● **Work item**: Look through the data below and show every line that includes "dark".
+ + +
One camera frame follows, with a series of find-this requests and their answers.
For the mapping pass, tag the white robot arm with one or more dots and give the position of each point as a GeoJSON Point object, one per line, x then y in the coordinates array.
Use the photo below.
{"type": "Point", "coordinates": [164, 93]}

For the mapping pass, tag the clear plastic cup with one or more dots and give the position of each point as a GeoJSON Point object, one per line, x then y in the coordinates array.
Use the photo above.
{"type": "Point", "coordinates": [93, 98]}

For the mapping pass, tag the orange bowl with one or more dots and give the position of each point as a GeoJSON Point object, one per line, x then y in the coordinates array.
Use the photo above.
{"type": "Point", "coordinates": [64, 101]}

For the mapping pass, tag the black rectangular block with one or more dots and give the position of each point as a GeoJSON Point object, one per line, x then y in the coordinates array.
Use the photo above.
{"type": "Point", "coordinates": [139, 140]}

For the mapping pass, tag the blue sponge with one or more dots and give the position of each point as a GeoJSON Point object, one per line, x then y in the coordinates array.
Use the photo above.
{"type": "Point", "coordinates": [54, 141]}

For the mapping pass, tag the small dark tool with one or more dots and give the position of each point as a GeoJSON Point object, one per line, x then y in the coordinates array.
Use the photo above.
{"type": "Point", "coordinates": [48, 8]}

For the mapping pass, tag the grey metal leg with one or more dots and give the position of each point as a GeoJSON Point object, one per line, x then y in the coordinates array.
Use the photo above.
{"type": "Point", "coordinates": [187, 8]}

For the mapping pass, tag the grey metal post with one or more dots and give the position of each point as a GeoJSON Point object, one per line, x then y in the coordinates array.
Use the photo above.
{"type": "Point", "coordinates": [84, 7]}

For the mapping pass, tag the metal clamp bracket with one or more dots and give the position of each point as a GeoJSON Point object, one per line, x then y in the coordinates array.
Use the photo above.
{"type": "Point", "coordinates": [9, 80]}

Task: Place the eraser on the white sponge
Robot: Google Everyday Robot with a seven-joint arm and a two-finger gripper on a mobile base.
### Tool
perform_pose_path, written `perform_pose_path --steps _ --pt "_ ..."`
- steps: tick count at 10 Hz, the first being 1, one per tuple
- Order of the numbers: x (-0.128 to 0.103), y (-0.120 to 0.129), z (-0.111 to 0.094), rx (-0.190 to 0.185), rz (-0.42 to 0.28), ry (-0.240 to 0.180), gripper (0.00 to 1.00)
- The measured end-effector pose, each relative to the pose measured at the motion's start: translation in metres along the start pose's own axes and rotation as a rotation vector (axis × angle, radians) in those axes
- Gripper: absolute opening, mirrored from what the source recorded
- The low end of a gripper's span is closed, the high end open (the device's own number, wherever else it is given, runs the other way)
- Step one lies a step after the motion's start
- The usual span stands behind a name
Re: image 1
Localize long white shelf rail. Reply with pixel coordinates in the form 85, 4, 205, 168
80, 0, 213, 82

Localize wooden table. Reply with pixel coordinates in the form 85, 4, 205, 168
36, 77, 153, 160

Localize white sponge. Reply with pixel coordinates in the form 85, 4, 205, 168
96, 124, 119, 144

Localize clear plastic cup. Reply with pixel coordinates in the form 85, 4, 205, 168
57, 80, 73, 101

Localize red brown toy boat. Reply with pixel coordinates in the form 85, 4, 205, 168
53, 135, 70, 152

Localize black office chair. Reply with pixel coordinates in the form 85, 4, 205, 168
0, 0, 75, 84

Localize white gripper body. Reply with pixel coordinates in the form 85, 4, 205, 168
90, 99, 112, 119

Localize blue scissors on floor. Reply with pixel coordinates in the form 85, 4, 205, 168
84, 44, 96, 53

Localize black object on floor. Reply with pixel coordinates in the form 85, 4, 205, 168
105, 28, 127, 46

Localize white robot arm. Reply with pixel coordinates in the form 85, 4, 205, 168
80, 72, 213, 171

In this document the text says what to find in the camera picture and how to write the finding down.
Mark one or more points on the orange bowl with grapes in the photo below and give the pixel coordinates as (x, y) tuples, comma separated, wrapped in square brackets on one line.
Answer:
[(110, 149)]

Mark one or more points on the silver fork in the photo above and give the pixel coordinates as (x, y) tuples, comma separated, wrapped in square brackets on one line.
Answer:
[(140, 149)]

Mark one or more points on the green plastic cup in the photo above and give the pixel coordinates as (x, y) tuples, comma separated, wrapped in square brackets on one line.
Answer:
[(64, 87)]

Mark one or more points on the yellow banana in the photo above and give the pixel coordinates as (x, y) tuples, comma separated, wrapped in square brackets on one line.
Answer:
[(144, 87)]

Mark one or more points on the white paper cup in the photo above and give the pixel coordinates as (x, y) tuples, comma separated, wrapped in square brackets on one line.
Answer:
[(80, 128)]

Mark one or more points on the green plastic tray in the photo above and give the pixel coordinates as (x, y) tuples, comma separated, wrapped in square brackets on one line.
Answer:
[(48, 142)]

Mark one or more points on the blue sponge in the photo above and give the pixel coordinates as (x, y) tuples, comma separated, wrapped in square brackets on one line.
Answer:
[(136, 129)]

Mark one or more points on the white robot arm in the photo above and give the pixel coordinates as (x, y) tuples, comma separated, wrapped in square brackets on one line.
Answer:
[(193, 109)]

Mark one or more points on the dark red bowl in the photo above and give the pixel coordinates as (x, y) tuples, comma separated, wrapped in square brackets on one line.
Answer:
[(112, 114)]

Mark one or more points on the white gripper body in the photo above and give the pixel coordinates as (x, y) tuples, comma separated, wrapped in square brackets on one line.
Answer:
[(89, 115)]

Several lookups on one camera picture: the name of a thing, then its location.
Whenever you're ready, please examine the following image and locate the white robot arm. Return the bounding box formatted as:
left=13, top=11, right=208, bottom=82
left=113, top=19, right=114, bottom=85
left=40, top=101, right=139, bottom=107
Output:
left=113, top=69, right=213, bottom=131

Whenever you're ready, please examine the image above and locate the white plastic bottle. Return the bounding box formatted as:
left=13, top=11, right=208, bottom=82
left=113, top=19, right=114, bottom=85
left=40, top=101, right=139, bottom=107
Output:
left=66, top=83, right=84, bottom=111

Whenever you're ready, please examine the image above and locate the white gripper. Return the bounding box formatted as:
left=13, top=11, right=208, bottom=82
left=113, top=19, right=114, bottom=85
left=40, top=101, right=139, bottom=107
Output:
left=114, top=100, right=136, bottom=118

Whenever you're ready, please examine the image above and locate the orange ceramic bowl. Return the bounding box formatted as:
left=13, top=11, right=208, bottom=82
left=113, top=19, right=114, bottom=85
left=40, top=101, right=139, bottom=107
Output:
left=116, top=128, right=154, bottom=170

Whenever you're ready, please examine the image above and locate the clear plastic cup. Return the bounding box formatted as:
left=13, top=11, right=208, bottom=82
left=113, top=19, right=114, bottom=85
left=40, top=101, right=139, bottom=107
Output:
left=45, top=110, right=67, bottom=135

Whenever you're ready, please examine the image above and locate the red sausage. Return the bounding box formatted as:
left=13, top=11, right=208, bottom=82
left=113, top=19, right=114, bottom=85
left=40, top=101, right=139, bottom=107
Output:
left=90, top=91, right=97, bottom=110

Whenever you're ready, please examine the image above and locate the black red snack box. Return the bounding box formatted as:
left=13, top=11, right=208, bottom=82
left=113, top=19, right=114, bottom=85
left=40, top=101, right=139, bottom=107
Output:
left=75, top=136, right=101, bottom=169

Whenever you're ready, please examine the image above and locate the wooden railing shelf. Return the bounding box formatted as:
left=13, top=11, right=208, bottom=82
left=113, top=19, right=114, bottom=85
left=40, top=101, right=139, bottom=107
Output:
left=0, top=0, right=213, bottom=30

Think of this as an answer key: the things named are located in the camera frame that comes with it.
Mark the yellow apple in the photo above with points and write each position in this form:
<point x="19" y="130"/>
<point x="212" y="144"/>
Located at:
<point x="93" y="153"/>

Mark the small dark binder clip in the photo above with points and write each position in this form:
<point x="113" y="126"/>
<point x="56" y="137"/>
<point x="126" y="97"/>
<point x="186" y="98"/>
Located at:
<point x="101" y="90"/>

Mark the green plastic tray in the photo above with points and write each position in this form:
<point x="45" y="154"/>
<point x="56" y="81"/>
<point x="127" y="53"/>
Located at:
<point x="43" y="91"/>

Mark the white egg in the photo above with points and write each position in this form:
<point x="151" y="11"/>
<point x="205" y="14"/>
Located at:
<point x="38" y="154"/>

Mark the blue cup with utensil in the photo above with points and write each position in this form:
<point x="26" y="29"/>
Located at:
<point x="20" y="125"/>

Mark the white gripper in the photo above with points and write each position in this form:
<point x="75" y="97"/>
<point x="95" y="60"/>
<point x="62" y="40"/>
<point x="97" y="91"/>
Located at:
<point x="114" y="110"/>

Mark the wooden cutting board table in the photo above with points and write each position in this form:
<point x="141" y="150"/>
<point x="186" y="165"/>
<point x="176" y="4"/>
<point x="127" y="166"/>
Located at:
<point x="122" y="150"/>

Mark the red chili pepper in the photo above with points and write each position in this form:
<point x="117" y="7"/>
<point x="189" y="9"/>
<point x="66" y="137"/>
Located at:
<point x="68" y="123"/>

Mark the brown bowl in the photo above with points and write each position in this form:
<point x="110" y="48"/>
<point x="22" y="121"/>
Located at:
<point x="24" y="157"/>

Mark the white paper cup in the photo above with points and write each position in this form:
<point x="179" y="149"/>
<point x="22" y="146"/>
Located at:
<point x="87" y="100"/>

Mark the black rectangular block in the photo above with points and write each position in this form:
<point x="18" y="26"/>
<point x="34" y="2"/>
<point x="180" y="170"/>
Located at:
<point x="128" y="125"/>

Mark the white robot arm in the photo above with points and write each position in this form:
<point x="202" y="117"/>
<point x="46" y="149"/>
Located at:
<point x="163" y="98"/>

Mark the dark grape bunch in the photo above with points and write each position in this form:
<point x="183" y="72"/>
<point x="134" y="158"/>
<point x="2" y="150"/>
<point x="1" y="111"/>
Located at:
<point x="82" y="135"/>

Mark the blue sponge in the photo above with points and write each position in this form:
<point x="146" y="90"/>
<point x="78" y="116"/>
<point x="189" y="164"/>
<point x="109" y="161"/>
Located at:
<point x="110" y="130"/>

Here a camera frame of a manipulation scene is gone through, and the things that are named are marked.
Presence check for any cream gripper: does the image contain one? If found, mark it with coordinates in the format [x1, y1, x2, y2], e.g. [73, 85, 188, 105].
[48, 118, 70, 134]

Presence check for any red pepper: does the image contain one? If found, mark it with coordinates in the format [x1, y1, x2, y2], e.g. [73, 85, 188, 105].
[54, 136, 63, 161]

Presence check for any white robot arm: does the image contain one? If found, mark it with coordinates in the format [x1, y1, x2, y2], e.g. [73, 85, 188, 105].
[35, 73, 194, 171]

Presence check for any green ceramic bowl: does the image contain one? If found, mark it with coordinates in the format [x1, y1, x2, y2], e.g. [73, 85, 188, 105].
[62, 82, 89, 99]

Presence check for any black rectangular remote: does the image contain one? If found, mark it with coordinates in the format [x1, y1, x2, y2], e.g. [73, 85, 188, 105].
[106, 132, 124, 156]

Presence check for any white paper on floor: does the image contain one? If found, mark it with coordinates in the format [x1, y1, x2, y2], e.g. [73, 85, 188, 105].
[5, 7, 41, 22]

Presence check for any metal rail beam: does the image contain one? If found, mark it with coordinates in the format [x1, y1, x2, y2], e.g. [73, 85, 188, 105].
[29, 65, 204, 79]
+ + +
● **Written solution**:
For the mapping pass, tag the small dark tool with one or more dots and give the position of each point as a GeoJSON Point object, one per line, x then y in the coordinates array.
Mark one or more points on the dark red bowl in the photo above and give the pixel coordinates as (x, y) tuples, comma separated, wrapped in square brackets on one line.
Mark the small dark binder clip in the photo above with points and write each position in this form:
Mark the dark grape bunch in the photo above with points and write each position in this form:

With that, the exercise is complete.